Life has had me in and out of collecting and I sold off all my bicycles before my last move to help pay some of the costs with the move. Anyways I stopped looking at much to avoid the urge to buy more and am pretty out of the loop on pricing. Anyways a local sale popped up that is intriguing and thought I might share to get an idea of value before I mess with trying to meet up etc... Says all badged Lincoln and asking $1200...


----------



## Rust_Trader (Apr 13, 2021)

Nice, is that 1936 motorbike original paint or restored? If original, I’d be a buyer at 4K+.


----------



## catfish (Apr 13, 2021)

Nice


----------



## fordmike65 (Apr 13, 2021)

Get'em all! Make a bundle including the Merc/Lincoln & I'll go in on it with ya!


----------



## irene_crystal (Apr 13, 2021)

Rust_Trader said:


> Nice, is that 1936 motorbike original paint or restored? If original, I’d be a buyer at 4K+.
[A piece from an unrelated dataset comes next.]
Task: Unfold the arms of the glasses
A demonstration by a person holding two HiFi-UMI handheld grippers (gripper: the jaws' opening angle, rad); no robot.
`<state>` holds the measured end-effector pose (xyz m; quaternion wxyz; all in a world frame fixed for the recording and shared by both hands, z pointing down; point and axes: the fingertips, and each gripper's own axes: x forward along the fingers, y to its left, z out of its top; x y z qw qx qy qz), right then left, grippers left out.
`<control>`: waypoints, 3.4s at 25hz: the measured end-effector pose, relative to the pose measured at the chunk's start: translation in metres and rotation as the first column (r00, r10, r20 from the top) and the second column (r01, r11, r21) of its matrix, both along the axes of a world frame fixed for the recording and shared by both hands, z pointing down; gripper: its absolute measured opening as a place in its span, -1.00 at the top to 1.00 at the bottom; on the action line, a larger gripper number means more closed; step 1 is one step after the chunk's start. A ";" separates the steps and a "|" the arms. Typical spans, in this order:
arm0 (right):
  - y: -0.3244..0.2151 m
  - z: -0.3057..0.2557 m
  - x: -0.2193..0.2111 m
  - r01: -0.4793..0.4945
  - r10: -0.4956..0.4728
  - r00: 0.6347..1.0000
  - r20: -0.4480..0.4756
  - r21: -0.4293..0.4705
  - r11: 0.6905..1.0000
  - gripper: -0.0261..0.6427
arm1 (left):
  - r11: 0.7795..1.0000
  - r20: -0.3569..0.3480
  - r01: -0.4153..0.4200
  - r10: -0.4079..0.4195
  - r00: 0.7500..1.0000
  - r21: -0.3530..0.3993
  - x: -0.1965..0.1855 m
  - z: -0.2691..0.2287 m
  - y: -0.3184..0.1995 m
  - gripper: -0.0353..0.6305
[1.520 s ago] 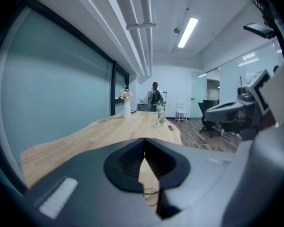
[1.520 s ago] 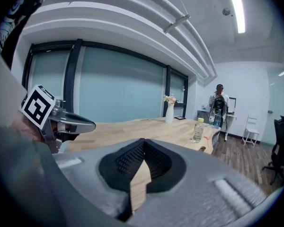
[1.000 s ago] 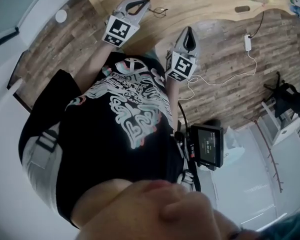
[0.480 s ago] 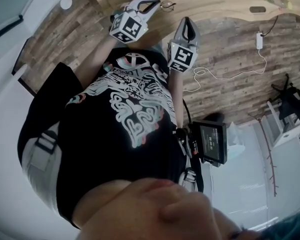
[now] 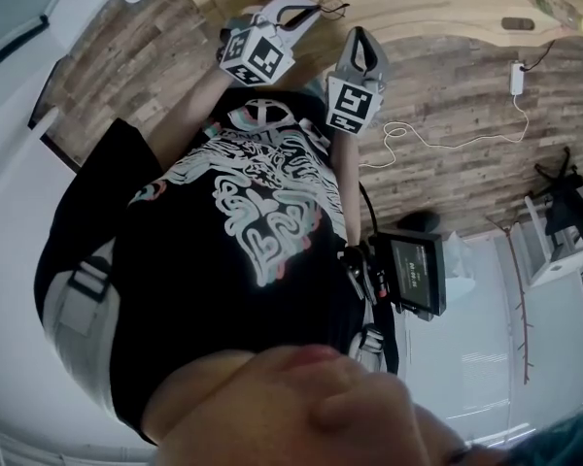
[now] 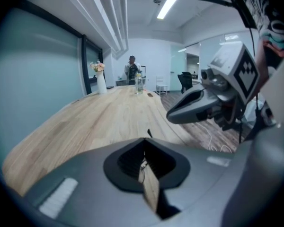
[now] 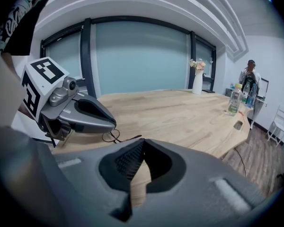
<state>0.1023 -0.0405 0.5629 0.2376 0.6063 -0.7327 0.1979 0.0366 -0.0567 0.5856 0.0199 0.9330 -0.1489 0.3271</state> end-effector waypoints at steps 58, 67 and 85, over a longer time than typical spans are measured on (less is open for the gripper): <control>0.004 0.032 -0.049 0.260 -0.278 0.950 -0.140 -0.138 0.956 0.92 | 0.917 0.337 -0.365 0.297 0.894 0.161 0.019 0.021 0.020 0.88; 0.008 0.029 -0.047 0.252 -0.269 0.955 -0.127 -0.131 0.959 0.92 | 0.893 0.318 -0.428 0.369 0.874 0.141 0.020 0.026 0.029 0.88; 0.005 0.042 -0.045 0.264 -0.292 0.942 -0.163 -0.174 0.949 0.92 | 0.917 0.220 -0.386 0.358 0.907 0.101 0.018 0.017 0.035 0.88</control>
Not sure. I'm going to try and go see them tomorrow.


----------



## barneyguey (Apr 13, 2021)

Wow! Is this a late April fools joke?


----------



## irene_crystal (Apr 13, 2021)

barneyguey said:


> Wow! Is this a late April fools joke?



Nope... He pulled the ad down already and won't reply so I'm assuming they are gone. Hopefully someone on here got them if I couldn't.....


----------



## fordmike65 (Apr 13, 2021)

I'm still in for the Merc!


----------



## irene_crystal (Apr 13, 2021)

He just replied and said someone already brought cash and took them. I knew I should have just went and grabbed them. Oh well...


----------



## nightrider (Apr 13, 2021)

So, was it $1200 for all 8 bikes?!!


----------



## irene_crystal (Apr 13, 2021)

nightrider said:


> So, was it $1200 for all 8 bikes?!!



Just 4, the last pic was them where he found them...


----------



## nightrider (Apr 13, 2021)

irene_crystal said:


> Just 4, the last pic was them where he found them...
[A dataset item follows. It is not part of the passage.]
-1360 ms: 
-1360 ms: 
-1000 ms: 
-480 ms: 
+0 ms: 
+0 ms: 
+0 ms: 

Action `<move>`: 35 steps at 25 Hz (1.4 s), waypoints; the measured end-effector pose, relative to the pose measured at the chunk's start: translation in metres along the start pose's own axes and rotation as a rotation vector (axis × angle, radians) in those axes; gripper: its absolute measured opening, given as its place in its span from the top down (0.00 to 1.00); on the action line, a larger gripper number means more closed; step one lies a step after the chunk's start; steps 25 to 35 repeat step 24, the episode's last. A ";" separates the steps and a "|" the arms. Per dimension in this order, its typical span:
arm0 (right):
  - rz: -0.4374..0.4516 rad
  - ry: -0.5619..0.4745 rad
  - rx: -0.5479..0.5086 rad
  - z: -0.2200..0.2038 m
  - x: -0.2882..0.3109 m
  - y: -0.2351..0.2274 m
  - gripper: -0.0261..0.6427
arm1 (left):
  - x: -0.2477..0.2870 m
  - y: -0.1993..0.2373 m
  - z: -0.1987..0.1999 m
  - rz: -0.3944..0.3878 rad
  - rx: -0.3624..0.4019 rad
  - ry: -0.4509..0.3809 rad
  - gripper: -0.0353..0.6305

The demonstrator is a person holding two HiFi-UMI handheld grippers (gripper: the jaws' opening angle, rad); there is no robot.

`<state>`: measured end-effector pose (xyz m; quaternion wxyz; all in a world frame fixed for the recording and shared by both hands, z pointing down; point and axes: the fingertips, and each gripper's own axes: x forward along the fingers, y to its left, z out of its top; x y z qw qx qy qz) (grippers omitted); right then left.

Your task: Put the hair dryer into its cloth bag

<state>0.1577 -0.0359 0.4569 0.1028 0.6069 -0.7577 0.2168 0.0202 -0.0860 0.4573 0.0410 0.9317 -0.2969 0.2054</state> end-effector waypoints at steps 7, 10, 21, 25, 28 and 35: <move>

Oh. Still a great deal for someone!


----------



## Junkman Bob (Apr 13, 2021)

Not sure if i read a post on here or somewhere else but I remember reading Nice bikes being stolen in Southern California or Arizona ...


----------



## dave429 (Apr 14, 2021)

The new owner just posted them up here on the Cabe for discussion.








						Collection of Schwinn Lincolns | All Things Schwinn
					

I just bought these Schwinn Lincolns yesterday! They’re restored unfortunately, but extremely complete.




					thecabe.com


----------



## hzqw2l (Apr 14, 2021)

Nothing like getting 10k plus in parts for 1.2k

Congrats


----------



## Derek499 (Apr 14, 2021)

I had to drop a lot more than 1.2k to wind up on top of this deal, but I still got a fair price. Wound up paying $2600


----------



## razinhellcustomz (Apr 17, 2021)

fordmike65 said:


> Get'em all! Make a bundle including the Merc/Lincoln & I'll go in on it with ya!



Hope ya get the Merc. Very nice car any ways. Good luck. Razin.


----------



## cyclingday (Apr 18, 2021)

The 36 Motorbike is an interesting one, in that it has a Lincoln scripted wing decal instead of the usual Motorbike type script.
That is something that I haven’t seen before.


----------